■ TASK TO COMPLETE ■
Give the data a second time, exactly and in full.

* * * * * * *

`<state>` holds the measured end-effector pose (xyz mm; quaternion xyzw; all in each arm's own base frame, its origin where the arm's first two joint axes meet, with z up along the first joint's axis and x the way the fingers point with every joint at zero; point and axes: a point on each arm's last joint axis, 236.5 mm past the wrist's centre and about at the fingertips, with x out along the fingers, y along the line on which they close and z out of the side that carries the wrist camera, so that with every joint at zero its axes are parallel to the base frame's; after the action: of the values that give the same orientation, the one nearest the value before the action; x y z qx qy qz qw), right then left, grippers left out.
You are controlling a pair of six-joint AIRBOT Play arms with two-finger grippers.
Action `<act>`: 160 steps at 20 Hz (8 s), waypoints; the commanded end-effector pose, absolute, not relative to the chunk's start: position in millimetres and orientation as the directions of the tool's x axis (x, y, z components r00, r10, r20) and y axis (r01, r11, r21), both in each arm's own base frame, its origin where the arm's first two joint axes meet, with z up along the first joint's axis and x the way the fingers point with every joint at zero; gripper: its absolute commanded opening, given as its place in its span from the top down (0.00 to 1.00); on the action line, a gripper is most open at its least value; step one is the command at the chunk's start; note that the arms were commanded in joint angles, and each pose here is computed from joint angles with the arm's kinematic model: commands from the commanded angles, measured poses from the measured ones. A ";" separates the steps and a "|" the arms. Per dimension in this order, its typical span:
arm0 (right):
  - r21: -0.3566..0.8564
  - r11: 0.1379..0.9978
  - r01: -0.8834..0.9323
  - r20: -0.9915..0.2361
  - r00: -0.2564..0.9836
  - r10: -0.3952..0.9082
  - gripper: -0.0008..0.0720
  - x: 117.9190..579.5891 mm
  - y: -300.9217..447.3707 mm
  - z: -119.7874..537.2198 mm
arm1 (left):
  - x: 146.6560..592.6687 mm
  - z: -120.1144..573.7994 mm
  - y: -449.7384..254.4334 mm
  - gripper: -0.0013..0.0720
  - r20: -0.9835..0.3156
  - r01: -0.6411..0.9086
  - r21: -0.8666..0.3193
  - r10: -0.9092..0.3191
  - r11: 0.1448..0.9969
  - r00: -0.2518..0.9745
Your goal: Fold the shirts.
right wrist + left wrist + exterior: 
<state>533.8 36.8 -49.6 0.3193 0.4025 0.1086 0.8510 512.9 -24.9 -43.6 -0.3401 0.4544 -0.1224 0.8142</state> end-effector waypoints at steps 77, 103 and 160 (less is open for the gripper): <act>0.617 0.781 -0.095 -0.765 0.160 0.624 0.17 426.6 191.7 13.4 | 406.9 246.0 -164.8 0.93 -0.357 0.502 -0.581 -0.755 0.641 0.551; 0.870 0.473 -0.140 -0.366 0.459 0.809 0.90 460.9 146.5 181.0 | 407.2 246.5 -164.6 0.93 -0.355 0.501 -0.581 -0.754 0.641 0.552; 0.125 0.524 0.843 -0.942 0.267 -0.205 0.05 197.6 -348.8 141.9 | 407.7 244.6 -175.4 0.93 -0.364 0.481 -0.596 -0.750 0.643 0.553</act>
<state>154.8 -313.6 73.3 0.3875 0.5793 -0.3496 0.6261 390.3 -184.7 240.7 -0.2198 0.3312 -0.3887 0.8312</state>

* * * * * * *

■ WRITTEN ANSWER ■
`<state>` holds the measured end-effector pose (xyz mm; quaternion xyzw; all in each arm's own base frame, its origin where the arm's first two joint axes meet, with z up along the first joint's axis and x the way the fingers point with every joint at zero; point and axes: a point on each arm's last joint axis, 236.5 mm past the wrist's centre and about at the fingertips, with x out along the fingers, y along the line on which they close and z out of the side that carries the wrist camera, so that with every joint at zero its axes are parallel to the base frame's; after the action: of the values that give the same orientation, the one nearest the value before the action; x y z qx qy qz qw), right then left, grippers left out.
You are controlling a pair of six-joint AIRBOT Play arms with two-finger grippers.
Action `<act>`: 160 steps at 20 Hz (8 s), waypoints; the commanded end-effector pose, absolute, not relative to the chunk's start: position in millimetres and orientation as the directions of the tool's x axis (x, y, z components r00, r10, r20) and y axis (r01, r11, r21), both in each arm's own base frame, its origin where the arm's first two joint axes meet, with z up along the first joint's axis and x the way the fingers point with every joint at zero; gripper: its absolute commanded opening, given as its place in its span from the top down (0.00 to 1.00); on the action line, a gripper is most open at its least value; step one is the command at the chunk's start; note that the arms were commanded in joint angles, and each pose here is computed from joint angles with the arm's kinematic model: commands from the commanded angles, measured poses from the measured ones. A ";" separates the steps and a "|" the arms. Per dimension in this order, its typical span:
arm0 (right):
  - r21: -0.3566..0.8564
  - r11: 0.1379..0.9978
  - r01: -0.8834..0.9323
  - r20: -0.9915..0.2361
  - r00: -0.2564..0.9836
  - r10: -0.3952..0.9082
  - gripper: -0.0008..0.0720
  - x: 117.9190..579.5891 mm
  - y: -300.9217..447.3707 mm
  - z: -119.7874..537.2198 mm
arm1 (left):
  - x: 146.6560..592.6687 mm
  - z: -120.1144..573.7994 mm
  - y: -449.7384..254.4334 mm
  - gripper: -0.0013..0.0720
  - r20: -0.9835..0.3156
  - r01: -0.6411..0.9086
  - r21: -0.8666..0.3193
  - r10: -0.9092..0.3191
  - r11: 0.1448..0.9969
  - r00: -0.2518..0.9745
Your goal: Fold the shirts.
right wrist + left wrist + exterior: 
<state>533.8 36.8 -49.6 0.3193 0.4025 0.1086 0.8510 512.9 -24.9 -43.6 -0.3401 0.4544 -0.1224 0.8142</state> end-effector waypoints at steps 77, 103 and 160 (less is open for the gripper): <act>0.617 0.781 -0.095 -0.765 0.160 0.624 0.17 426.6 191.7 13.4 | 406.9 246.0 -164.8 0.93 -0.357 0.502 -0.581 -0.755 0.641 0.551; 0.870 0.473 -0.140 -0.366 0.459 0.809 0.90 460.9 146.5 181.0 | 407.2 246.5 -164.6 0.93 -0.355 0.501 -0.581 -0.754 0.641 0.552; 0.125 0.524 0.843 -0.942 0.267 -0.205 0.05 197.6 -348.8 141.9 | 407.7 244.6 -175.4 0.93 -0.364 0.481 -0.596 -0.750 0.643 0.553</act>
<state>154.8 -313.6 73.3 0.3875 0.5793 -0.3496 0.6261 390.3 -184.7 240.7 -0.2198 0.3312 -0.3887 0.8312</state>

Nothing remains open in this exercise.